The Renminbi Should Not Be Weaponized in a Trade War
The yuan has weakened against the US dollar of late. On July 3,the onshore spot rate slipped to 6.71,the lowest level since August 2017. Some observers contend this is the Chinese government's response to the imposition of new tariffs by the US. I disagree with this view. The yuan's weakness has not been the result of policy guidance. Moreover,the currency will not depreciate to a large degree as a result of policy direction in the future.

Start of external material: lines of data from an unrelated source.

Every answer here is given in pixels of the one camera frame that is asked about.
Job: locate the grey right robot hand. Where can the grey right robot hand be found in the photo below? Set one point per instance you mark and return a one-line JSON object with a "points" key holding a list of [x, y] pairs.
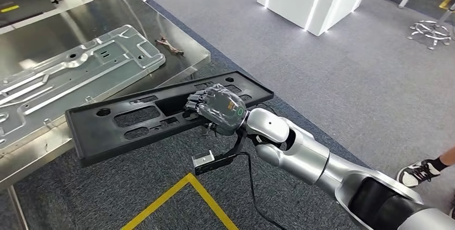
{"points": [[220, 111]]}

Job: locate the black plastic plate part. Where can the black plastic plate part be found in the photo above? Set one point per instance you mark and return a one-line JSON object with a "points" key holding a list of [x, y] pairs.
{"points": [[89, 139]]}

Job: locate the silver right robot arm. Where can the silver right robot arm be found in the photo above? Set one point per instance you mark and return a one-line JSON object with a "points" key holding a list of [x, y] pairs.
{"points": [[302, 153]]}

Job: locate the steel workbench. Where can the steel workbench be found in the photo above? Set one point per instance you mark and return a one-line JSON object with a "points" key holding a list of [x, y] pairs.
{"points": [[106, 15]]}

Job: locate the aluminium fixture plate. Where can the aluminium fixture plate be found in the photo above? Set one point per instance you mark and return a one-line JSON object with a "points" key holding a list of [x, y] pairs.
{"points": [[71, 79]]}

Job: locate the white table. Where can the white table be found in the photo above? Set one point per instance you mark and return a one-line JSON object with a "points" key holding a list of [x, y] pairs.
{"points": [[46, 11]]}

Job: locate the person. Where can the person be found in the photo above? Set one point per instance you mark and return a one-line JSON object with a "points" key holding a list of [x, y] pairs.
{"points": [[416, 173]]}

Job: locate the black stool with chrome base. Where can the black stool with chrome base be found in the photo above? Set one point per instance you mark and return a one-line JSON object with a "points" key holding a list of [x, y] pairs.
{"points": [[428, 31]]}

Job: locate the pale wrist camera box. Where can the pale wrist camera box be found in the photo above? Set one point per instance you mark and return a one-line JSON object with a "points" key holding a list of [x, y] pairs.
{"points": [[202, 159]]}

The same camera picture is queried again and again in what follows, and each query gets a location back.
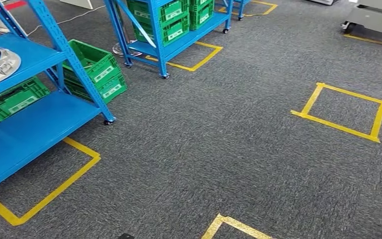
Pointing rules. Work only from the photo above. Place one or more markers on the blue steel shelf rack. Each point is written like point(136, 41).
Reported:
point(240, 8)
point(184, 38)
point(29, 132)

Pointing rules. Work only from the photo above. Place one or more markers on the green plastic crate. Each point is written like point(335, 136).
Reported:
point(112, 90)
point(16, 100)
point(171, 11)
point(201, 4)
point(89, 56)
point(204, 19)
point(174, 33)

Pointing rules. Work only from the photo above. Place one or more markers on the yellow floor tape outline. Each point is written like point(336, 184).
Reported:
point(58, 190)

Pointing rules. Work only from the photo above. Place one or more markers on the white desk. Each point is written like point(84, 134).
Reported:
point(77, 3)

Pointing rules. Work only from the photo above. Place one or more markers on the grey plastic wheel hubcap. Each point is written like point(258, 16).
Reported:
point(0, 66)

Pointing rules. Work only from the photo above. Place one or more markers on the grey wheeled cart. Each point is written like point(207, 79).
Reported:
point(375, 16)

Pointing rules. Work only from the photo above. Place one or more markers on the white power strip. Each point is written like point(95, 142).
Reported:
point(0, 29)

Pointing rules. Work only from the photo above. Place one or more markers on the chrome stanchion post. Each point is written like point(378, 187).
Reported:
point(125, 49)

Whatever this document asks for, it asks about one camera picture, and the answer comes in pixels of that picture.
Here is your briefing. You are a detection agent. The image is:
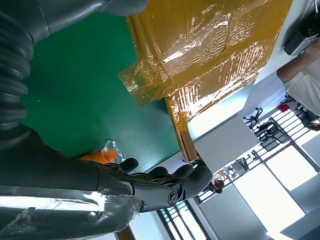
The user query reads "person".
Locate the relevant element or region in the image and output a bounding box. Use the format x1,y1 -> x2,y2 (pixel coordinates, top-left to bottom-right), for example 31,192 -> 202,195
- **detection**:
276,39 -> 320,132

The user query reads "green table mat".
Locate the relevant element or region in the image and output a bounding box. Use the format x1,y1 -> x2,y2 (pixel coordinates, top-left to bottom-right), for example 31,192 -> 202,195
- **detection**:
19,12 -> 254,174

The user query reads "black remote controller with antennas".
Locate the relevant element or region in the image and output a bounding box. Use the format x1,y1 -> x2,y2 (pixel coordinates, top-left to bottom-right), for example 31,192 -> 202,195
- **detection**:
283,0 -> 320,57

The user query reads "yellow taped cardboard box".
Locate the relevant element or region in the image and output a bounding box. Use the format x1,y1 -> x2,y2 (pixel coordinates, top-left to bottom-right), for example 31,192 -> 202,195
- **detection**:
117,0 -> 294,164

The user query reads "black office chair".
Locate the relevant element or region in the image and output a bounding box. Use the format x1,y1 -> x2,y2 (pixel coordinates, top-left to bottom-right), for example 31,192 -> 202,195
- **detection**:
243,106 -> 263,129

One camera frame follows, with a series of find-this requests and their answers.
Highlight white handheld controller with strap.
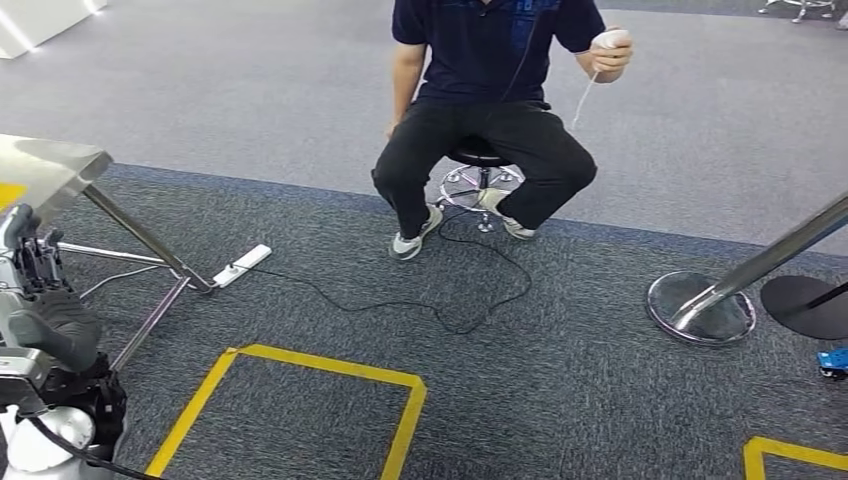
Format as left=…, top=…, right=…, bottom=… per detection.
left=570, top=27, right=631, bottom=130

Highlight chrome stanchion with base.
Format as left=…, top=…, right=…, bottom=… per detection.
left=645, top=192, right=848, bottom=346

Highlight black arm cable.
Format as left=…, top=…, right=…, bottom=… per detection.
left=26, top=415, right=160, bottom=480

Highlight black stool with chrome base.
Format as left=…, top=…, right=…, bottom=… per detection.
left=433, top=135, right=526, bottom=233

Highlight steel workbench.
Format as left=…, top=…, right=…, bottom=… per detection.
left=0, top=134, right=217, bottom=372

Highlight white lit plinth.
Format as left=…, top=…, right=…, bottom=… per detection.
left=0, top=0, right=107, bottom=61

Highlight yellow floor tape square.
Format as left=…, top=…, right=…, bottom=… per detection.
left=144, top=343, right=429, bottom=480

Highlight black floor cable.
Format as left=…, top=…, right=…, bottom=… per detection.
left=231, top=208, right=533, bottom=336

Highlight yellow tape frames on workbench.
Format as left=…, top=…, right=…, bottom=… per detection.
left=0, top=183, right=29, bottom=212

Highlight white power strip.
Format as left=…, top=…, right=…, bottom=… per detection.
left=211, top=244, right=273, bottom=289

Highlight black pole with round base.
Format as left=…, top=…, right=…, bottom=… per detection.
left=760, top=274, right=848, bottom=341

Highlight thin white floor cable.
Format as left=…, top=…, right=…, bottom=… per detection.
left=79, top=264, right=164, bottom=301

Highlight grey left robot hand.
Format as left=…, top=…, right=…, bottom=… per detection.
left=0, top=203, right=104, bottom=374

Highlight seated person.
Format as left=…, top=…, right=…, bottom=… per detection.
left=370, top=0, right=634, bottom=262

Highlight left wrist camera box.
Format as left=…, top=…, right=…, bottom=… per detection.
left=0, top=347, right=54, bottom=415

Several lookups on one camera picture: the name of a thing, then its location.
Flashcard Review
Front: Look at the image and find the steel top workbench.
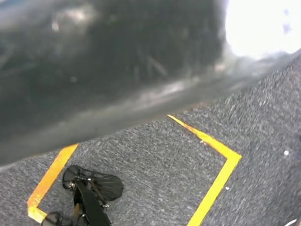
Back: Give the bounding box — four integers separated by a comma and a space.
0, 0, 301, 168

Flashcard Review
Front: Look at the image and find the yellow floor tape square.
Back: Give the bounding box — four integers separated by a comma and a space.
26, 113, 243, 226

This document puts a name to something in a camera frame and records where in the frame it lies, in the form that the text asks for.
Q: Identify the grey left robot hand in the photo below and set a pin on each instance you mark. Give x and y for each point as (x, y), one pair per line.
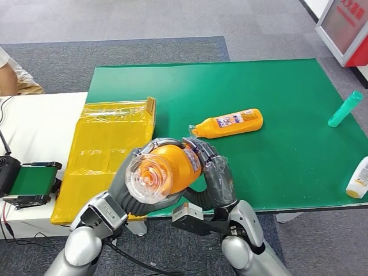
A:
(119, 183)

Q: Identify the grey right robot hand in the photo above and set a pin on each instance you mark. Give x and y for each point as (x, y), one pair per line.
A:
(219, 183)

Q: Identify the orange bottle with clear cap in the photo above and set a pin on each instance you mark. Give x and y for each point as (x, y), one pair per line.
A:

Some observers see yuan depreciation as an important weapon to be used to boost exports in a trade war with the US. But the argument for using this weapon is weak. From January to May this year,China's foreign trade performance was relatively good. Although trade frictions could hurt exports in future,the impact is likely to be limited even without help from a weaker currency.

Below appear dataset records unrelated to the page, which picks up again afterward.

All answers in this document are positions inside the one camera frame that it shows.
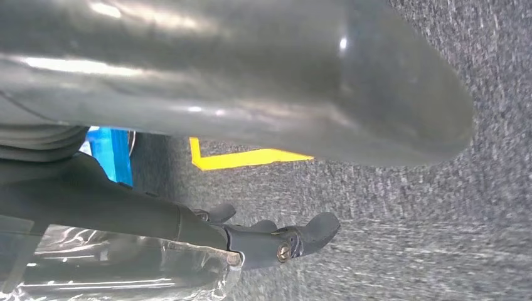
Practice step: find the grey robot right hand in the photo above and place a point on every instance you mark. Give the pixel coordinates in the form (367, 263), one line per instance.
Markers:
(208, 62)

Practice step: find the blue metal shelf rack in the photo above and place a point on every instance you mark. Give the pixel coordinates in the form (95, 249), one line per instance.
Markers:
(110, 158)

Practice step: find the yellow floor tape outline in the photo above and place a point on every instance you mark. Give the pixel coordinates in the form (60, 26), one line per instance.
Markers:
(241, 160)

In 2017,for example,the yuan's value rose more than 6% against the dollar,but exports still climbed nearly 11% due to the recovery of the global economy. During the period of yuan weakness from 2014 to 2016,exports performed poorly due to a sluggish external environment. If China decides to allow a small depreciation of the yuan,the effect will be limited. If it chooses to permit a bigger depreciation,that could trigger similar moves by other countries,and that would offset some of the benefits to Chinese exporters.

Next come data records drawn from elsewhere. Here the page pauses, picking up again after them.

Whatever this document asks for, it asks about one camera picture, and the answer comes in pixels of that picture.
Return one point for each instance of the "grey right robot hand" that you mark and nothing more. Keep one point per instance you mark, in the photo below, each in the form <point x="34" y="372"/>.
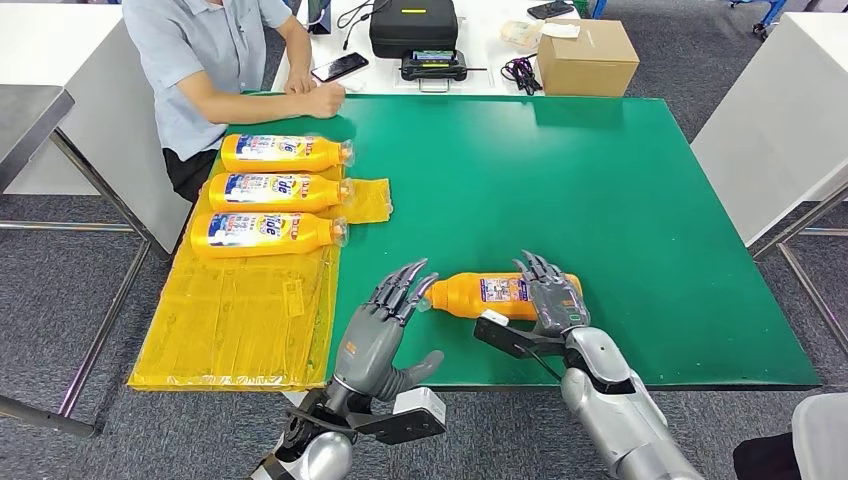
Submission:
<point x="556" y="305"/>

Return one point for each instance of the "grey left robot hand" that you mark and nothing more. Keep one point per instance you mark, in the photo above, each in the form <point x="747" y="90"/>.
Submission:
<point x="368" y="351"/>

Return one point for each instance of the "person's right hand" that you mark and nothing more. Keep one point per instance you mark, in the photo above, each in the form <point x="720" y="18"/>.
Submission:
<point x="326" y="100"/>

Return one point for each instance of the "person's left hand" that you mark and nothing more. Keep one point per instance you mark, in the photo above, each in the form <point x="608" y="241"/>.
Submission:
<point x="299" y="83"/>

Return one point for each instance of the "orange detergent bottle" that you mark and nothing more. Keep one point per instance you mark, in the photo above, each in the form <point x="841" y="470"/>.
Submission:
<point x="258" y="246"/>
<point x="265" y="202"/>
<point x="272" y="162"/>
<point x="464" y="298"/>

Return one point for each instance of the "person's left forearm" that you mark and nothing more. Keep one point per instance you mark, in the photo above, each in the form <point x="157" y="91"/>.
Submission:
<point x="298" y="53"/>

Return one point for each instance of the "person's right forearm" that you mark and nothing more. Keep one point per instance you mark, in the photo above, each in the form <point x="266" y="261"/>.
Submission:
<point x="245" y="106"/>

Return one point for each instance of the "small white case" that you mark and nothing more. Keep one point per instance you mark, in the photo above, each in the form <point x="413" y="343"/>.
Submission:
<point x="355" y="85"/>

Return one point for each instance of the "black smartphone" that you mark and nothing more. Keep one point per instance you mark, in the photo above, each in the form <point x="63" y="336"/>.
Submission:
<point x="340" y="67"/>
<point x="551" y="8"/>

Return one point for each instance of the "dark standing tablet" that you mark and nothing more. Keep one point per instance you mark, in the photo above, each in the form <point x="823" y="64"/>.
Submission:
<point x="319" y="18"/>

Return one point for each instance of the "white table leg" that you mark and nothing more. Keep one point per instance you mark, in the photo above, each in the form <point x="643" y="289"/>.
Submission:
<point x="295" y="397"/>

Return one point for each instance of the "person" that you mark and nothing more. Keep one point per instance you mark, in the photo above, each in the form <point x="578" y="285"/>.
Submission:
<point x="821" y="437"/>
<point x="192" y="66"/>

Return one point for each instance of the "black yellow remote controller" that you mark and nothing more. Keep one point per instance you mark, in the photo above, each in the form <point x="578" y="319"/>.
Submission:
<point x="434" y="67"/>

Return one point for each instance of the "black hard case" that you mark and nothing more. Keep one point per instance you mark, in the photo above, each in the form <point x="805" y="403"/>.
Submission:
<point x="414" y="29"/>

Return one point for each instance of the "white table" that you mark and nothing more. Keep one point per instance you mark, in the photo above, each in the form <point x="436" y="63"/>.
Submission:
<point x="480" y="36"/>
<point x="768" y="132"/>
<point x="53" y="40"/>

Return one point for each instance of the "clear plastic bag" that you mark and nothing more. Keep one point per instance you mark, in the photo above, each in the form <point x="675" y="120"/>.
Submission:
<point x="521" y="33"/>

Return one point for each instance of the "brown cardboard box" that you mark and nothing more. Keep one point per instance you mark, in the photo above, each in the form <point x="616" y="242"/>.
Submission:
<point x="590" y="66"/>

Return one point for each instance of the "white paper sheet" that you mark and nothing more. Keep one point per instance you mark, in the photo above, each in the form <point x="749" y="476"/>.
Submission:
<point x="561" y="30"/>

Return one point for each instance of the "grey metal table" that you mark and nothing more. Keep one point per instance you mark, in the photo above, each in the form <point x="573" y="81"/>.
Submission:
<point x="26" y="122"/>

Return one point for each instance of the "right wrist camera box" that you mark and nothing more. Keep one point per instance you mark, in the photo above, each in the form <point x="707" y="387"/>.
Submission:
<point x="493" y="319"/>

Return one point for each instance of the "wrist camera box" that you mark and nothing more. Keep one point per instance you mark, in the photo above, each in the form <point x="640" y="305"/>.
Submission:
<point x="493" y="319"/>
<point x="417" y="401"/>

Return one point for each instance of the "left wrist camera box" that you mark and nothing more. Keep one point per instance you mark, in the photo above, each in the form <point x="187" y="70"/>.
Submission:
<point x="417" y="401"/>

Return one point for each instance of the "steel table frame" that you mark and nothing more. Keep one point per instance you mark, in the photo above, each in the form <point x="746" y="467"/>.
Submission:
<point x="66" y="226"/>
<point x="828" y="232"/>

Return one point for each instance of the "blue post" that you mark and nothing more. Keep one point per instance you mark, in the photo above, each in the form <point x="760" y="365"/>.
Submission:
<point x="598" y="6"/>

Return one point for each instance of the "blue cart frame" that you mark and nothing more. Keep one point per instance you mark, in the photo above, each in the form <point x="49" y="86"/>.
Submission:
<point x="772" y="13"/>

In addition,it is useful to recall the market panic caused by the small devaluation of the currency in 2015. The one-off move was followed by an extended period of yuan depreciation,exacerbating capital outflows. That in turn undermined the Chinese government's efforts to stabilize the exchange rate and promote the internationalization of the currency. A larger depreciation of the yuan would weaken domestic purchasing power and hurt consumer confidence. It would also transmit concerns to the housing,stock and bond markets,increasing the potential for systemic risks.